El proceso productivo de la bebida genera gran atractivo, al punto que miles de personas viajan de un lugar a otro con el fin de conocer los secretos que encierra el vino.
Actualmente, el turismo enológico moviliza en promedio a unas 500 mil personas en todo el mundo.
Las bodegas nacionales que elaboran vinos finos, buscan imponerse en distintos países del mundo y apuestan a captar a los turistas interesados en el tema.
Con el objetivo de crear una guía turística y de involucrarse con la realidad de América del Sur, viajaron a nuestro país Luis Vicente Elías, antropólogo español, investigador de turismo enológico y el fotógrafo Miguel Martín, también español, dedicado a explotar aspectos gráficos de los paisajes que ofrecen las bodegas y los viñedos.

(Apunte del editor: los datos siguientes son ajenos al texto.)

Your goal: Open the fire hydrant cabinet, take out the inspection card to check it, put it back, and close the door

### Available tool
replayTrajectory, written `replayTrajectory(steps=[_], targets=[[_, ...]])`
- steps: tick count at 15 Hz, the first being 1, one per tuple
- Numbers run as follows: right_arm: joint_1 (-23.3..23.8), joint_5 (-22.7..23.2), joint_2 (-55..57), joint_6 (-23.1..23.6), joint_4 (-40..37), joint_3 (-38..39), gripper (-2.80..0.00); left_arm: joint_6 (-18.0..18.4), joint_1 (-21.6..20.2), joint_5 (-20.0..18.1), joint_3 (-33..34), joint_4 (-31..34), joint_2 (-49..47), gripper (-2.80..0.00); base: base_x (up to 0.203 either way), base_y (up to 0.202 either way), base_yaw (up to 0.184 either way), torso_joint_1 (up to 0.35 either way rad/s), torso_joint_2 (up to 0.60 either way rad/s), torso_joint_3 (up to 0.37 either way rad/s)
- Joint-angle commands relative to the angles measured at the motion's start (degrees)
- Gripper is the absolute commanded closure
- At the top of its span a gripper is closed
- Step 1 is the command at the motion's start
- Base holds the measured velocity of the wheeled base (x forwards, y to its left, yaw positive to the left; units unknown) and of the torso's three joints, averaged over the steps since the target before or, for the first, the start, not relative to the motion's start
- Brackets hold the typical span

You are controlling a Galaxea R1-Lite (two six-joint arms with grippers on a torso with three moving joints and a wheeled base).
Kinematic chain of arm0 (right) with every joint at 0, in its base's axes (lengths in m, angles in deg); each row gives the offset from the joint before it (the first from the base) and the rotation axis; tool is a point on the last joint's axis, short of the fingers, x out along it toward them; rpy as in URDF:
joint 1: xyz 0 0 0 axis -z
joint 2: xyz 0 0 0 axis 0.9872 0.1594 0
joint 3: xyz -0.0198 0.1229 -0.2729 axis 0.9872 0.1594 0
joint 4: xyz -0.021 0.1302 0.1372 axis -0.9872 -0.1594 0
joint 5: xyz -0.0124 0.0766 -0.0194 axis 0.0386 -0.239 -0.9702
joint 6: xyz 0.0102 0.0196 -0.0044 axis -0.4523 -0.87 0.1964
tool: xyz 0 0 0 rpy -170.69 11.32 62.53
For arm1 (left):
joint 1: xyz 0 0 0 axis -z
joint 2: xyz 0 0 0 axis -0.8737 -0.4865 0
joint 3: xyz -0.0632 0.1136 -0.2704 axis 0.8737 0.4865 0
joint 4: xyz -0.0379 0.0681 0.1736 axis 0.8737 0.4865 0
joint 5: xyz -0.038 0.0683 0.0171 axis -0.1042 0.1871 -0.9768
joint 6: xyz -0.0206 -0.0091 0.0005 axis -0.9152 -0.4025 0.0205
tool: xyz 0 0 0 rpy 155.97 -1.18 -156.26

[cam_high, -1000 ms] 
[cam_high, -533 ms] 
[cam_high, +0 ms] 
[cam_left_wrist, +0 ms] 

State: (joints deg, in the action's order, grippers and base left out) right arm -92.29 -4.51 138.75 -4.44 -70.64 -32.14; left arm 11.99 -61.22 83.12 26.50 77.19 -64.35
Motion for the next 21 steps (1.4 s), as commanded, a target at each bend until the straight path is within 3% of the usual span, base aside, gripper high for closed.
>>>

Ambos profesionales darán un curso la próxima semana en la Universidad Católica.
Singularidad
«Lo mejor de las bodegas uruguayas es la singularidad, eso es lo que busca la gente», aseguró Luis Vicente Elías. «La singularidad se relaciona con las variedades como es el tannat, con las bodegas familiares y no de grandes compañías, atendida en forma directa por los propietarios o personas muy cercanas. También la antigüedad, encontramos bodegas de 1899 incluso anteriores», añadió el entrevistado. Reconoció de todos modos que falta un poco más de difusión y de información sobre las bodegas y sus productos, y del país en sí mismo.
«Lo que falta es promoción, pero es lo mismo que nos faltaba a todos hace unos años», dijo con optimismo Elías, quien se desempeña en la bodega española López de Heredia.
La recepción a los turistas también es un aspecto que han tenido que mejorar todos los dueños de establecimientos que lentamente desarrollan la actividad turística.
«Los bodegueros hacen unos vinos excelentes pero una recepción imponderable, muy afectiva pero a lo mejor demasiado larga como para lo que espera el visitante», comentó.
Además de las mejoras a nivel de la administración del emprendimiento, el antropólogo español, destacó la necesidad que tienen las bodegas de asociarse. «Es preciso pensar en asociacionismo, bodegas singulares no interesan, tenemos que coordinar porque tenemos que hacer una marca de territorio, ofrecer una imagen de un producto común: vino uruguayo», agregó.